Reputation: 55
I am trying to detect small objects from ipcam videostreams using ssd mobilenetv2. The model was trained on the high resolution images of these small objects where the objects are very close to the camera.Images were downloaded from internet. I found that changing the anchorbox scales and modifying feature extractor.py are the proposed solutions to overcome this. Can anyone guide me how to do this?
Upvotes: 5
Views: 7405
Reputation: 432
Late to the party, posting for posterity. I had better luck with small objects using the ssd_mobilenet_v2_fpnlite... variants
read about fpn here https://towardsdatascience.com/review-fpn-feature-pyramid-network-object-detection-262fc7482610
Upvotes: 0
Reputation: 426
mobilenet-ssd - is great for large objects, yet its performance for small objects is pretty poor. It is always better to train with anchors tuned to the objects aspect ratios, and sizes you expect. One more thing to take into account is that the first branch is the one which detects the smallest objects - the resolution of this branch is 1/16 of the input - you should consider adding another branch at the 1/8 feature map - which will help with small objects.

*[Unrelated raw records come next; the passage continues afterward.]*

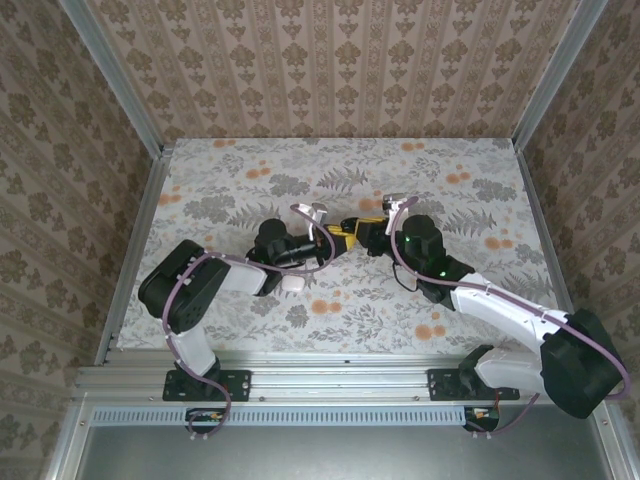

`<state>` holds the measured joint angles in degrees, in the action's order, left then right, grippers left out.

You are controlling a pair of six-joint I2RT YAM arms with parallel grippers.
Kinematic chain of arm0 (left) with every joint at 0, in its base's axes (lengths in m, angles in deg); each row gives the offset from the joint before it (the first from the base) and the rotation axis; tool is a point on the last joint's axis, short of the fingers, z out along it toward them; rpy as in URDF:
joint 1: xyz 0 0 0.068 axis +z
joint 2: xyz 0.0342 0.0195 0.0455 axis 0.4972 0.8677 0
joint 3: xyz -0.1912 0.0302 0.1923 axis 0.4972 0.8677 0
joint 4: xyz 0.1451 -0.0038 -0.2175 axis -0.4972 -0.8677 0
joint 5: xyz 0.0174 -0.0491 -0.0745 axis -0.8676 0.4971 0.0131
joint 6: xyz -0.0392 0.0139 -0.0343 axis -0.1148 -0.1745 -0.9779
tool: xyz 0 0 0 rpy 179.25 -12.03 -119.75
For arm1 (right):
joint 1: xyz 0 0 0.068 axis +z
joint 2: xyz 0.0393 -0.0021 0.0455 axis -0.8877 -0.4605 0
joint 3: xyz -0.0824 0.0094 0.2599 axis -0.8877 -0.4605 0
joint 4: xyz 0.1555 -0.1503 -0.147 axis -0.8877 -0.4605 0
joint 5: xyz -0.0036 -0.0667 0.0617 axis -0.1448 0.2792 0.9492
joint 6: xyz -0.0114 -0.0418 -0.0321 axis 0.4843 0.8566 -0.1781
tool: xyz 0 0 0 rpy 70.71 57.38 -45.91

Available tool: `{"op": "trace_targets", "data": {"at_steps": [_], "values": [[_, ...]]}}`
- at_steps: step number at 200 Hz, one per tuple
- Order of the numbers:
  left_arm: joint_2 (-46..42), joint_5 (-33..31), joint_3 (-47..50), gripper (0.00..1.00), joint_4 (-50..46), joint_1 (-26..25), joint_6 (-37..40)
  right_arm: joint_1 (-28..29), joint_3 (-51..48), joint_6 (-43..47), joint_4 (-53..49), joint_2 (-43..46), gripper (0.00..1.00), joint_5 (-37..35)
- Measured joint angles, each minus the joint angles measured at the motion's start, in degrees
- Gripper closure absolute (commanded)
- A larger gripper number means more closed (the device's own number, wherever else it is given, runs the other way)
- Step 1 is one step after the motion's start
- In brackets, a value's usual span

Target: Insert wireless bluetooth earbuds into charging case

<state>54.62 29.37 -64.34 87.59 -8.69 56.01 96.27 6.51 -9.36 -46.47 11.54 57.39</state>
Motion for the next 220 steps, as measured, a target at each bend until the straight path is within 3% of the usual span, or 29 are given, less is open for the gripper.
{"op": "trace_targets", "data": {"at_steps": [54, 152, 220], "values": [[0.00, -0.07, 0.11, 0.94, 0.22, 0.02, 0.96, -0.17, -0.04, 0.02, -1.88, 0.76, 0.78, -0.17], [0.00, -1.64, 8.22, 0.94, 0.04, 0.35, 10.27, -5.99, -0.13, 0.68, -23.76, 3.30, 0.78, 5.84], [-0.28, -2.64, 9.66, 0.94, -0.94, 0.35, 15.21, -10.23, -3.78, 0.35, -33.24, 1.55, 0.79, 7.58]]}}
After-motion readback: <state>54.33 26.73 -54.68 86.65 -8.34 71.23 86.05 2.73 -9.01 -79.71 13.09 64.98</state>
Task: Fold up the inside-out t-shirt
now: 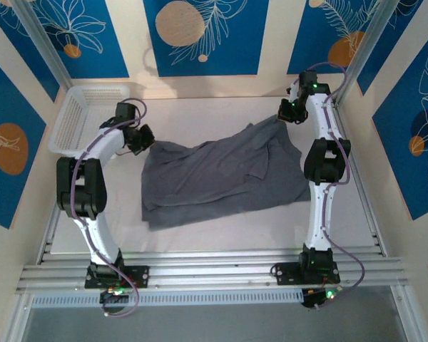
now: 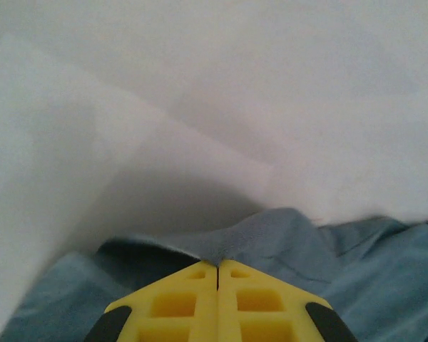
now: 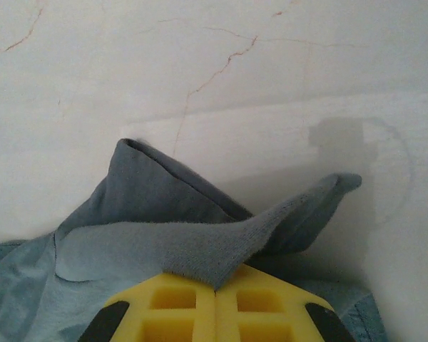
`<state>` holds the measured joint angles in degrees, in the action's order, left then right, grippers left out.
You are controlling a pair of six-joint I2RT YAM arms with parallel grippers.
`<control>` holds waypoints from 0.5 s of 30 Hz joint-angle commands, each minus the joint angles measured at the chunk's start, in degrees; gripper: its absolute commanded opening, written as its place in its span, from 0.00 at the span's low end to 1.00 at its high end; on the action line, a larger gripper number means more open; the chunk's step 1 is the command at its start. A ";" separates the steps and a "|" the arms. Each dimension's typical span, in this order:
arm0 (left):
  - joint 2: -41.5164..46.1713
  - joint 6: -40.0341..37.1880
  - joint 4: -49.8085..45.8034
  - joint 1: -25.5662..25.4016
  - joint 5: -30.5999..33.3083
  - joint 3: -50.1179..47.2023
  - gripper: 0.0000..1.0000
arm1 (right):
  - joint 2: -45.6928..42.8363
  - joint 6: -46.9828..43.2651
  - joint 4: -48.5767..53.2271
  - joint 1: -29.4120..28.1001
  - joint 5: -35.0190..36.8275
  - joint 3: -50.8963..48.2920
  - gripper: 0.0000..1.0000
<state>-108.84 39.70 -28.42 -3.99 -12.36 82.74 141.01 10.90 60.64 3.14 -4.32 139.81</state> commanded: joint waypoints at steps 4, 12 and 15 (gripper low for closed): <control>1.07 -0.75 -4.89 4.98 5.67 0.90 0.00 | 1.66 2.52 -0.04 1.52 -0.38 3.48 0.00; -2.66 -0.76 -5.72 7.46 1.56 3.75 0.00 | 3.76 3.17 0.77 1.78 -1.49 5.84 0.00; -2.71 -0.91 -4.36 7.46 0.07 3.87 0.00 | 5.33 3.18 1.56 1.45 -2.04 7.53 0.00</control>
<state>-110.67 39.66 -32.62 2.87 -10.76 84.93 144.59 13.17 60.99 4.58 -4.99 145.01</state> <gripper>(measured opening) 0.050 0.055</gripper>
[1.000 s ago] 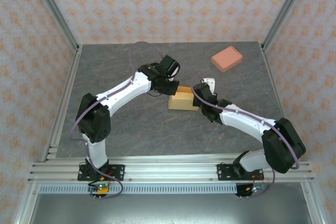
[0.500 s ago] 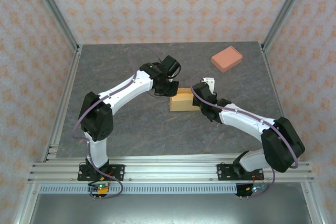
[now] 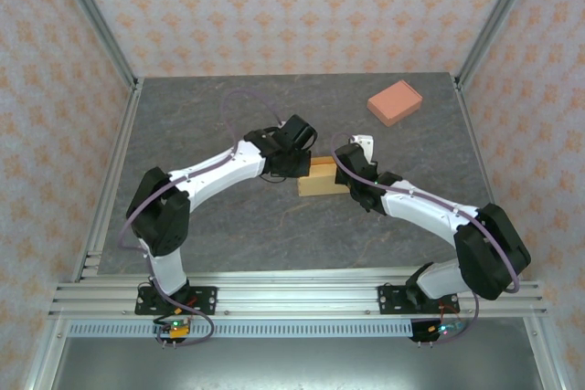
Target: Fold the paper box
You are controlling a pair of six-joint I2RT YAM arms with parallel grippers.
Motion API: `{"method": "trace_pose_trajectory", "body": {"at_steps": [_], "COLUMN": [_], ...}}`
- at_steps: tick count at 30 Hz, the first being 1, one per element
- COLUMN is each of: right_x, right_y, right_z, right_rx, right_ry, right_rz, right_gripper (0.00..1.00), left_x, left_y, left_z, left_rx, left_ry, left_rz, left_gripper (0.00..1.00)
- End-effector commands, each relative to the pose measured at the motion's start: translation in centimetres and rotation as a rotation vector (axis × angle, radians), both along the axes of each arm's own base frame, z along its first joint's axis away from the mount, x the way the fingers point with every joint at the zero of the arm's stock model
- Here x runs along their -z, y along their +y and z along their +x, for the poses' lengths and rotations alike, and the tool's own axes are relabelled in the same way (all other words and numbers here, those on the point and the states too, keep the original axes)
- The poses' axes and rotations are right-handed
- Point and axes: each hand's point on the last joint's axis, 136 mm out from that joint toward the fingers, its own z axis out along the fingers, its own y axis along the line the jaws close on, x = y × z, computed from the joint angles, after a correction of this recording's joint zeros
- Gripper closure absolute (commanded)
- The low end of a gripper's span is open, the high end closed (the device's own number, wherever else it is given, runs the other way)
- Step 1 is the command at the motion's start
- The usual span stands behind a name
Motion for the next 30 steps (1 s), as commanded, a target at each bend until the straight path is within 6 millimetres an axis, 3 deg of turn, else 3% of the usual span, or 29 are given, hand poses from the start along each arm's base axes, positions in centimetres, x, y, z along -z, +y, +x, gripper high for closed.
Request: {"method": "trace_pose_trajectory", "body": {"at_steps": [1, 5, 9, 15, 16, 17, 18, 19, 21, 25, 30], "right_x": [2.3, 2.2, 2.2, 2.4, 2.5, 2.5, 2.4, 2.4, 2.3, 2.5, 2.6], "right_y": [-0.8, -1.1, -1.2, -1.3, -1.2, -1.2, -1.2, -1.2, -1.2, -1.0, -0.8], "right_z": [-1.3, -1.4, -1.4, -1.4, -1.4, -1.5, -1.5, -1.4, -1.4, -1.5, -1.4], "right_rx": [0.011, 0.021, 0.023, 0.021, 0.018, 0.014, 0.012, 0.013, 0.006, -0.003, -0.012], "right_ry": [0.085, 0.074, 0.067, 0.050, 0.049, 0.048, 0.043, 0.039, 0.030, 0.034, 0.036], "right_rz": [-0.047, -0.045, -0.045, -0.044, -0.043, -0.044, -0.041, -0.039, -0.033, -0.031, -0.031], "right_gripper": [0.96, 0.96, 0.96, 0.96, 0.96, 0.96, 0.96, 0.96, 0.96, 0.96, 0.96], "left_x": [3.6, 3.3, 2.4, -3.5, -4.6, -5.6, -6.3, -7.1, -8.0, -8.8, -7.0], "left_y": [1.5, 1.7, 0.9, 1.1, 1.6, 2.1, 2.4, 2.7, 3.9, 6.2, 5.6], "left_z": [-2.9, -3.2, -3.9, -3.8, -3.7, -3.7, -3.6, -3.5, -3.0, -1.1, 1.8], "left_rx": [-0.027, -0.026, -0.006, 0.020, 0.021, 0.020, 0.020, 0.028, -0.002, -0.089, -0.051], "left_ry": [0.087, 0.025, -0.018, -0.182, -0.220, -0.255, -0.280, -0.303, -0.338, -0.364, -0.348], "left_rz": [0.110, 0.166, 0.121, 0.003, -0.006, -0.010, -0.021, -0.042, -0.075, -0.145, -0.062], "left_gripper": [0.98, 0.94, 0.78, 0.60, 0.52, 0.36, 0.25, 0.24, 0.00, 0.00, 0.00]}}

How to change anchors sizes and aspect ratios: Let us take for example the pipeline.config file which is being used for the training configuration - https://github.com/tensorflow/models/blob/master/research/object_detection/samples/configs/ssd_mobilenet_v2_coco.config. You will find there the following arguments:
90 anchor_generator {
91 ssd_anchor_generator {
92 num_layers: 6
93 min_scale: 0.20000000298
94 max_scale: 0.949999988079
95 aspect_ratios: 1.0
96 aspect_ratios: 2.0
97 aspect_ratios: 0.5
98 aspect_ratios: 3.0
99 aspect_ratios: 0.333299994469
100 }
101 }
min_scale + (max_scale - min_scale)/(num_layers - 1) * (#branch)
(same as defined in SSD: Single Shot MultiBox Detector - https://arxiv.org/pdf/1512.02325.pdf)How to start the branches earlier
This also would be needed to be changed inside the code. Each predefined model has its own model file - i.e. ssd_mobilenet_v2: https://github.com/tensorflow/models/blob/master/research/object_detection/models/ssd_mobilenet_v2_feature_extractor.py
lines 111:117
feature_map_layout = {
'from_layer': ['layer_15/expansion_output', 'layer_19', '', '', '', ''
][:self._num_layers],
'layer_depth': [-1, -1, 512, 256, 256, 128][:self._num_layers],
'use_depthwise': self._use_depthwise,
'use_explicit_padding': self._use_explicit_padding,
}
You can choose what layers to start from by their name.
Now for my 2 cents, I didn't try mobilenet-v2-ssd, mainly used mobilenet-v1-ssd, but from my experience is is not a good model for small objects. I guess it can be optimized a little bit by editing the anchors, but not sure if it will be sufficient for your needs. for one stage ssd like network consider using ssd_mobilenet_v1_fpn_coco - it works on 640x640 input size, and its first branch is starts at 1/8 input size. (cons - bigger model, and higher inference time)
Upvotes: 12